## EXERCISE PROMPT
Nothing but the line with "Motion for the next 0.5" and the lines after it, through the end of the records below, is to be repeated, exactly as it is.

## ENTRIES SUPPLIED
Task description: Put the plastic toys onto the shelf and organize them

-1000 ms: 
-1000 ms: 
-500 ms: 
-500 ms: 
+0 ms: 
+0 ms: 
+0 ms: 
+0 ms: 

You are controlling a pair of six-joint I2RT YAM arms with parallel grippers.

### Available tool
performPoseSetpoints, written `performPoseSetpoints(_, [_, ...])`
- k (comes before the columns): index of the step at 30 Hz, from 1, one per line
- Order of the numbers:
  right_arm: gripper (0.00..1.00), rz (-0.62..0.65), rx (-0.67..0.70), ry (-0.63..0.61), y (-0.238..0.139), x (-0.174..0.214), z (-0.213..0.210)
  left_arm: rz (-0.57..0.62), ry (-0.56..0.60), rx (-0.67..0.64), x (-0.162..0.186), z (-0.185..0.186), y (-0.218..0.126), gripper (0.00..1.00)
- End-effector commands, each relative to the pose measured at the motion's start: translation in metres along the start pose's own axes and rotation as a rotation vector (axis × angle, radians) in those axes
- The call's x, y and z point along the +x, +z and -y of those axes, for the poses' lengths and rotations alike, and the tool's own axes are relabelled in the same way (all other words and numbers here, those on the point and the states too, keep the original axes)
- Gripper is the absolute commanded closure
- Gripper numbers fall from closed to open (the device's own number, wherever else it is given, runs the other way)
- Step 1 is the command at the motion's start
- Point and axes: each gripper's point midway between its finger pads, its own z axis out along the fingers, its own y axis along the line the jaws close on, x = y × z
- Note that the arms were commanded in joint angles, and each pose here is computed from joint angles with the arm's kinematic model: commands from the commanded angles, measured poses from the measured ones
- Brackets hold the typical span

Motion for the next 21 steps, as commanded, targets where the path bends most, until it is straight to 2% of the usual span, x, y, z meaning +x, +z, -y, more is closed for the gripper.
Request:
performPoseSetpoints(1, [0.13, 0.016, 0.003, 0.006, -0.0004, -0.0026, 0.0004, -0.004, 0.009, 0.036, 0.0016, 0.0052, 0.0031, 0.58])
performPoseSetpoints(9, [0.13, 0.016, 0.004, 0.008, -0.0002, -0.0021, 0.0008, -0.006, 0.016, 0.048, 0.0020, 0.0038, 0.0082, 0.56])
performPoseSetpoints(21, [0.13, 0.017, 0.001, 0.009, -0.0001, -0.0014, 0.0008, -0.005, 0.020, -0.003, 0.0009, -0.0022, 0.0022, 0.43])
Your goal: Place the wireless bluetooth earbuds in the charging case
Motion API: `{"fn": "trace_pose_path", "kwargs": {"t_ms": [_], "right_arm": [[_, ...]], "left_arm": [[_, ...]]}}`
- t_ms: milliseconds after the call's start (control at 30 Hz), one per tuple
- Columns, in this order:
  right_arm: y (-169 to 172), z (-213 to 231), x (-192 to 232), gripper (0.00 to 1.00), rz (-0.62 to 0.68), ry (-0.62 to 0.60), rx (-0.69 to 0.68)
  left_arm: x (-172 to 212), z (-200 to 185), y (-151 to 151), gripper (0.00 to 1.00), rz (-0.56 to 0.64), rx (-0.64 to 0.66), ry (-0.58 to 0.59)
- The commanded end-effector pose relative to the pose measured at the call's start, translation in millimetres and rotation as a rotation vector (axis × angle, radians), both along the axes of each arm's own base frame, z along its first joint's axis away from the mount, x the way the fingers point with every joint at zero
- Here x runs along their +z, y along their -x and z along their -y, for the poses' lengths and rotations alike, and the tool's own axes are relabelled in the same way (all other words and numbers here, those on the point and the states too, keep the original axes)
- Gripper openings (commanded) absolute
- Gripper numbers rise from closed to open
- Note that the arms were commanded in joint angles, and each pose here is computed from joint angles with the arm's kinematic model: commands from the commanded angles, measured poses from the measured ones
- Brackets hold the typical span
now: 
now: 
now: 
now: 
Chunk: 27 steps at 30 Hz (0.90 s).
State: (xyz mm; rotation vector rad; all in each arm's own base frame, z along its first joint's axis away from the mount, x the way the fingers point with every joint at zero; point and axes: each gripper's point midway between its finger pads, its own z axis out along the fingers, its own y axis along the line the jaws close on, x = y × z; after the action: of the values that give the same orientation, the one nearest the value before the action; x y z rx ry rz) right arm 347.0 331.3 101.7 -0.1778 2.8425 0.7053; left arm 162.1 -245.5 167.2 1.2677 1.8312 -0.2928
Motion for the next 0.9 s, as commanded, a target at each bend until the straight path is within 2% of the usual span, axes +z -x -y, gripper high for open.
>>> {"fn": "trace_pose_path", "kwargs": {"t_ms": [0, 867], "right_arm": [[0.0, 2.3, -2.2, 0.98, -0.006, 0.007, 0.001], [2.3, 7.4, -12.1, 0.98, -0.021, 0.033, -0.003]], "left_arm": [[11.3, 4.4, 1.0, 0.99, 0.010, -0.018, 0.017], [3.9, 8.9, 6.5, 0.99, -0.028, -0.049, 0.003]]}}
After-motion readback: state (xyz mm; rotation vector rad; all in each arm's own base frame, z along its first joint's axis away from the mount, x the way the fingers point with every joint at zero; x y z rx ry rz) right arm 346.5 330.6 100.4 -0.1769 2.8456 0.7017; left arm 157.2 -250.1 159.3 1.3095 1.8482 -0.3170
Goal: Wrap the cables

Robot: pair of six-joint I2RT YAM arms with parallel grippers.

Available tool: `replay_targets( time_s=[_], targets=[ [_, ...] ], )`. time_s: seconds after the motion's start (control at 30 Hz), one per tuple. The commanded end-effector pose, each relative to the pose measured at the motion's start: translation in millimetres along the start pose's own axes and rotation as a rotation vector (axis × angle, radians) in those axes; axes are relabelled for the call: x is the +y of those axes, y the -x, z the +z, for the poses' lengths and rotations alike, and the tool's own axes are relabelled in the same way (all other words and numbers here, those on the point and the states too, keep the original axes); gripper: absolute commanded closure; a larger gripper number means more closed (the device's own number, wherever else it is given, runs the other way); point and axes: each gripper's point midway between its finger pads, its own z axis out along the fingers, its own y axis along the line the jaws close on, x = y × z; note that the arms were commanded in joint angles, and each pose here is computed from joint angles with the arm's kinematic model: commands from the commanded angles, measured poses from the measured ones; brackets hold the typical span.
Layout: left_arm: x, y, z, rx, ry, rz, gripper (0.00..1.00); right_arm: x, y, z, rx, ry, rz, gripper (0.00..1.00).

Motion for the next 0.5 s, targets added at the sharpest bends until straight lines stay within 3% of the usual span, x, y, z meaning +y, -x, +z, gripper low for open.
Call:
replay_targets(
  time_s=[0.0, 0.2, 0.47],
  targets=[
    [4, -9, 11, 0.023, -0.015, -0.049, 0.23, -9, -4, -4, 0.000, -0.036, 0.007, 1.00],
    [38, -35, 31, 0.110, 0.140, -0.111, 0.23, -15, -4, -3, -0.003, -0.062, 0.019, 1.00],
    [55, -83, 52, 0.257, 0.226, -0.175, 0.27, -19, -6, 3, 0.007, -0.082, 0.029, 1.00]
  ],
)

## SOLUTION TO THE EXERCISE
Motion for the next 0.5 s, targets added at the sharpest bends until straight lines stay within 3% of the usual span, x, y, z meaning +y, -x, +z, gripper low for open.
Call:
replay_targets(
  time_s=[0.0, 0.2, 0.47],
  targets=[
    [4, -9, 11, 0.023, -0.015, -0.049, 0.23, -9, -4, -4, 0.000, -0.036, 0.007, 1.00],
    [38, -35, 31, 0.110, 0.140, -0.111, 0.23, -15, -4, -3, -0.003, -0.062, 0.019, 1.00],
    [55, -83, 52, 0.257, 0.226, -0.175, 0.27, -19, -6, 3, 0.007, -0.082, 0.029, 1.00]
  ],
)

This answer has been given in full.